The door is open as promised, but it’s a different door and you have to pass a quick background check.

On the campaign trail and after he was elected, Gov. Paul LePage pledged to hold Saturday morning meetings with constituents at the Blaine House as part of his “people before politics” philosophy.

According to a recent memo to the Legislative Council, security concerns have caused LePage to alter his original plans a bit — but he still plans on spending four hours every Saturday he’s in town speaking with Mainers.

The memo from the governor’s office to top lawmakers asks permission to open the State House on Saturdays so the governor can meet with members of the public. The Legislature is in charge of the State House, even though the building hosts the governor’s office.

From 8 to 9 a.m., LePage will make pre-scheduled calls to constituents — with a staffer dialing the numbers and taking notes on the conversation, according to the memo. From 9 to 11 a.m., the governor will meet directly with constituents — eight meetings of about 15 minutes each — in the Cabinet room. From 11 a.m. to noon, LePage will make additional phone calls to constituents.

All meetings and phone calls would be vetted through the governor’s office, and the executive protection security detail will run checks on people meeting with the governor before Saturday and provide the Capitol Police with an advance list of visitors. The Capitol Police would sign guests in and out of the building.

People would be limited to one visit every six months and “lobbyists and representatives of special interest groups will NOT be permitted,” the memo said.

The Legislative Council approved the plan during its January meeting, on the condition the executive branch paid for the extra security costs. The state hasn’t yet determined how much that will be.


Former Senate Republican Leader Carol Weston of Montville was recently named state director of Americans for Prosperity-Maine.

Weston takes the job previously held by Trevor Bragdon, who now works for House Speaker Robert Nutting, R-Oakland.

“I’m excited for the opportunity to join AFP and to work with free market activists across Maine to advance our shared values of lower taxes, limited government and individual liberty,” Weston said in a statement.

AFP describes itself as a national organization of grass-roots leaders who work for limited government and free markets on the local, state and federal levels. There are 32 state chapters.


Senate Democrats donated $800 to help pay for the burial of Korean War veteran Donald Lyon.

Sen. Margaret Craven, D-Lewiston, read a story in the Lewiston Sun Journal that indicated that Lyon’s “remains have sat in a crematory for five months awaiting payment of his final debt,” according to the Senate Minority Office. So Craven spoke with her colleagues, who chipped in enough money to pay off the remainder of the debt.

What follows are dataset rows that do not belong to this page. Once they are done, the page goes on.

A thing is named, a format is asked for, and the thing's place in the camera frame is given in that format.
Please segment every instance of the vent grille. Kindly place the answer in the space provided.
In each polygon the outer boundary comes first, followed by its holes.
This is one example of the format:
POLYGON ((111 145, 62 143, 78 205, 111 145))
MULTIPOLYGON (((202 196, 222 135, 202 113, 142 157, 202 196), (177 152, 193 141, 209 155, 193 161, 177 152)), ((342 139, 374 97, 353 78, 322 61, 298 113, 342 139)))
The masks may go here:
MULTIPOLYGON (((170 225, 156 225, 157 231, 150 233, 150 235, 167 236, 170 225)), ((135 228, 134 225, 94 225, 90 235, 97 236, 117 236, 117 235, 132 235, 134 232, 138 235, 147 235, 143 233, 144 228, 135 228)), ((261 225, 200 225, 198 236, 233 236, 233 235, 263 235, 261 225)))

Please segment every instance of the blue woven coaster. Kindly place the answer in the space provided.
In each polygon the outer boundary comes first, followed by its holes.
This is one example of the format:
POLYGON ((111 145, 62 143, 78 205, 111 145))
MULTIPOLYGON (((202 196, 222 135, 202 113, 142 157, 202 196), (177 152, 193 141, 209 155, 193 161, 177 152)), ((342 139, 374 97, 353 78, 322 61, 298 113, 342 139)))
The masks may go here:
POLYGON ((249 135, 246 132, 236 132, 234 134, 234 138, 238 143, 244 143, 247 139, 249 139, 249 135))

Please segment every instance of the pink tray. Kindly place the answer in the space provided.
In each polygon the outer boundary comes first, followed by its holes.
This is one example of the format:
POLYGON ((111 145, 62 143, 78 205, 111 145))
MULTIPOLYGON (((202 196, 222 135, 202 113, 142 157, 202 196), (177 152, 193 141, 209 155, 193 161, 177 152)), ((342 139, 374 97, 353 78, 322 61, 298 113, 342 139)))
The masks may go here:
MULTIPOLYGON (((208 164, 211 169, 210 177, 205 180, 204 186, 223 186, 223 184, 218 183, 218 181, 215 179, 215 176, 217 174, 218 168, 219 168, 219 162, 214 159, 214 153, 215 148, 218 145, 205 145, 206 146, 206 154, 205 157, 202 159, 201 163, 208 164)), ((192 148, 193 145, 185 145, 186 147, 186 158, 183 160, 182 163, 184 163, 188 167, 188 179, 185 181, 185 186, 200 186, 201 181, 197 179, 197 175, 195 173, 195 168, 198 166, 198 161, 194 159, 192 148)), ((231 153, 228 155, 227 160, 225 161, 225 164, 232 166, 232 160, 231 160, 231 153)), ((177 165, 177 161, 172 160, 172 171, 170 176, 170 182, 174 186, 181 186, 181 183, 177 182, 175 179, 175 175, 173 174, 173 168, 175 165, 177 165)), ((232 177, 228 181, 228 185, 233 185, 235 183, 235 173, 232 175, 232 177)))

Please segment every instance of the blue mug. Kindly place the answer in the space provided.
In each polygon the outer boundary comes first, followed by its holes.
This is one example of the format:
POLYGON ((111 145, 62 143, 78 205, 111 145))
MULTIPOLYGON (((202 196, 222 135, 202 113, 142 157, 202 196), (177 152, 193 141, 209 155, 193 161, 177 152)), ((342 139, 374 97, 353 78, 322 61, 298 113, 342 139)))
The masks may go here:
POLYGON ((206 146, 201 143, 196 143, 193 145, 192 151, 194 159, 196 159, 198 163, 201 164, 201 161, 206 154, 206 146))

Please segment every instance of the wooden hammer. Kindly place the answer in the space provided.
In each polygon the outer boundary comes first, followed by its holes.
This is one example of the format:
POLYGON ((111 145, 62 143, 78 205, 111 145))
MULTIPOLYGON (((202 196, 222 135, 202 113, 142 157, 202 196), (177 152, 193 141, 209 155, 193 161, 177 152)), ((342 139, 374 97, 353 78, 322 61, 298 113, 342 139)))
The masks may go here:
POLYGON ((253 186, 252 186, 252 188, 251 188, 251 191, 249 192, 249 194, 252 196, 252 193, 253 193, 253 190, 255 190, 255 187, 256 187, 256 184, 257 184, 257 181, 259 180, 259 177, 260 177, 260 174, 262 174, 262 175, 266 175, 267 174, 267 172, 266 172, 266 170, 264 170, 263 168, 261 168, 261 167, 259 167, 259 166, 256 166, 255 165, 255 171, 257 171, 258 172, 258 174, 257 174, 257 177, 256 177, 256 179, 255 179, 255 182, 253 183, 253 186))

The Democrats officially gave the money to Dave Richmond, who heads the Veteran Cemetery System in Maine, during a State House ceremony last week.

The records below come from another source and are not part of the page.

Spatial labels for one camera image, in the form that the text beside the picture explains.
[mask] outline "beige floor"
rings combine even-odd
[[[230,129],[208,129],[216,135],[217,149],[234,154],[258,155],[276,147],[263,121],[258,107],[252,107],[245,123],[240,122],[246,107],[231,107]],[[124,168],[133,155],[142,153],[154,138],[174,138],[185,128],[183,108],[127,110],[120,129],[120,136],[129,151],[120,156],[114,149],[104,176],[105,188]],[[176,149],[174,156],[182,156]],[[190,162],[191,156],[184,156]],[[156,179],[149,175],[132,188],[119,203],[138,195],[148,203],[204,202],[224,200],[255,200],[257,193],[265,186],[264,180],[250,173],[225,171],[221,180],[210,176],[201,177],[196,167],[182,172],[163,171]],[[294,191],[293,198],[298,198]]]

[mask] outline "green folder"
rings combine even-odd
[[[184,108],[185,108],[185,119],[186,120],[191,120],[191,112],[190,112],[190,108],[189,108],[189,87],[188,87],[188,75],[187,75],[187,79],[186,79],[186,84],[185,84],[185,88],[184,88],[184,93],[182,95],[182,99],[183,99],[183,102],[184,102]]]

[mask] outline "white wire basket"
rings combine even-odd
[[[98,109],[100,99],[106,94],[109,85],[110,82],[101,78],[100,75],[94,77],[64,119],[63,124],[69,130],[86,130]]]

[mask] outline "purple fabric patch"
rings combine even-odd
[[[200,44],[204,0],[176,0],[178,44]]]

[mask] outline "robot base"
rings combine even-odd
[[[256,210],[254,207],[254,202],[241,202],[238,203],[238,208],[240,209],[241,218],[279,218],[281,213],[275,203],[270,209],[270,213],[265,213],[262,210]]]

A Gorham Republican has put in a bill, L.D. 283, to require “that motor vehicles be clear of solid precipitation when operated on public ways.”

Rep. Jane Knapp’s bill specifies that if you drive 40 mph or faster, you need to make sure there’s no snow, ice, hail or sleet sticking to your car.

The bill calls for a fine of $250 for first-time offenders and $500 for violations after that. It’s headed to the Transportation Committee for review.


Speaking of the Transportation Committee, a work session is set for Thursday on L.D. 64, which would make not wearing your seat belt a secondary — rather than a primary — offense.

Sen. Ron Collins, R-Wells, sponsored the bill and testified in favor of it last week, but public health and safety officials opposed it.

As it is now, police can pull you over if you’re not wearing a seat belt. Collins’ bill would allow police to issue a ticket only if you get pulled over for another offense first.


Sen. Seth Goodall, D-Richmond, is sponsoring a bill to make Feb. 9 “Gov. William King Day” in honor of the state’s first governor.

King, a merchant and shipbuilder, served as governor from June 2, 1820 to May 28, 1821, according to information compiled by State Historian Earle Shettleworth. His birthday is Wednesday. This year is the 243rd anniversary of his birth.

King was a Democratic-Republican and had this to say in his inaugural: “Under a government such as ours, a government of laws and not of men, it ought to be one of its first principles that the laws should be simple and plain and easy to understand.”

Goodall’s bill, which is definitely “simple and plain and easy to understand” is L.D. 214. It’s headed to the State and Local Government Committee for consideration.

MaineToday Media State House Writers Susan M. Cover and Rebekah Metzler contributed to this report.